Task directions: Copy every line of the data that contains the string "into".

Dataset excerpts:
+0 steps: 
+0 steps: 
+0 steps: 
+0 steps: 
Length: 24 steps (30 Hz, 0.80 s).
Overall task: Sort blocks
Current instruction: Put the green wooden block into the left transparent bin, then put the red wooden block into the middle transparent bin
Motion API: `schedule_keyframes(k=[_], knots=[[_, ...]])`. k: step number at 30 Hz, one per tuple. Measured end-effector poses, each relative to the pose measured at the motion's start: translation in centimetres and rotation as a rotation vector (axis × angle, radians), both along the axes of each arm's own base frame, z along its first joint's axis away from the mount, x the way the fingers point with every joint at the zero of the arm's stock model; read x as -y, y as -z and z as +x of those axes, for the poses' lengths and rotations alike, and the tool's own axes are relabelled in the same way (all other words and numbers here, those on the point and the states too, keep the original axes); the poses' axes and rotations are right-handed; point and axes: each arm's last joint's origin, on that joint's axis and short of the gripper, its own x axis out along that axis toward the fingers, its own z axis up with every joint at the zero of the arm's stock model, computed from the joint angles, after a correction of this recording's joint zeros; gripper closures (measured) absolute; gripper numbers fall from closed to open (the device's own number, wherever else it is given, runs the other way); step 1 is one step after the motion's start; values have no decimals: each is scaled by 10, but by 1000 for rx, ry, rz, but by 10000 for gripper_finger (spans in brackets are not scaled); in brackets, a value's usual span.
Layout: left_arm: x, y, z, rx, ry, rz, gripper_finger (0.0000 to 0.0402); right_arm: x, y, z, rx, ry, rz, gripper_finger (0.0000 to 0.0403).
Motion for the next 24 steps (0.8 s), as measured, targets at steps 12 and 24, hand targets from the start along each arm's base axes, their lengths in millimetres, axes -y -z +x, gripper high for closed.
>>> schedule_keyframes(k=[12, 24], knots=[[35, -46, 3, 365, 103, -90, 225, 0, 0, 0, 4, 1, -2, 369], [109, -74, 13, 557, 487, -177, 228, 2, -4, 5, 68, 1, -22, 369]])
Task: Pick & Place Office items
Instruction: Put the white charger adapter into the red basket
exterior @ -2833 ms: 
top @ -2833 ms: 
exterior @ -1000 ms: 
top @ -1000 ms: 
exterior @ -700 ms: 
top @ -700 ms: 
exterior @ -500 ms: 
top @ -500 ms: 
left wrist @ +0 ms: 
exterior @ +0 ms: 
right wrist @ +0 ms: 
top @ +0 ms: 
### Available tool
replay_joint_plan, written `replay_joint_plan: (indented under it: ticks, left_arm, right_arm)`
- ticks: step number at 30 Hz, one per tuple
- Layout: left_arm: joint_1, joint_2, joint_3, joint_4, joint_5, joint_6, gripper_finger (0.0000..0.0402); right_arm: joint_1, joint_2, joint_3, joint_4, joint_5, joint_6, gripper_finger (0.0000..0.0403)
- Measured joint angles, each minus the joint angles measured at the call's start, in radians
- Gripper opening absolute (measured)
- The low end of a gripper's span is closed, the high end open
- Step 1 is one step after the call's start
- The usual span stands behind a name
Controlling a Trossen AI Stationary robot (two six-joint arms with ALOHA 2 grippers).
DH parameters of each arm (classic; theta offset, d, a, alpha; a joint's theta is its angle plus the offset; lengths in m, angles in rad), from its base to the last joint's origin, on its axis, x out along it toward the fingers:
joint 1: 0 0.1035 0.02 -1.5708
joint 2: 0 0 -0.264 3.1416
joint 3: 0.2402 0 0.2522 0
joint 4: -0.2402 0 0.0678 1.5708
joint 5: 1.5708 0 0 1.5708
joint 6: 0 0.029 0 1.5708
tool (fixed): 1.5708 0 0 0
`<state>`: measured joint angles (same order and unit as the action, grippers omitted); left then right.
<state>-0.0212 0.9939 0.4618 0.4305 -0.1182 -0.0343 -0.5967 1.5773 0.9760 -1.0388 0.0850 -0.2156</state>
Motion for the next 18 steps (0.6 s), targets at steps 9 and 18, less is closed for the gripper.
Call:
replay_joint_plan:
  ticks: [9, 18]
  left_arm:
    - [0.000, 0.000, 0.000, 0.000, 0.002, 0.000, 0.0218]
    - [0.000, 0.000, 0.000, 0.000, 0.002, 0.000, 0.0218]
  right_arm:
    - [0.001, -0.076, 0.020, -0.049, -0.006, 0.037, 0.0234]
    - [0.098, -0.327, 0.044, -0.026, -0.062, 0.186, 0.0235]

Response area:
Current instruction: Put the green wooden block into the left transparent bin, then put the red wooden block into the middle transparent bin
Instruction: Put the white charger adapter into the red basket

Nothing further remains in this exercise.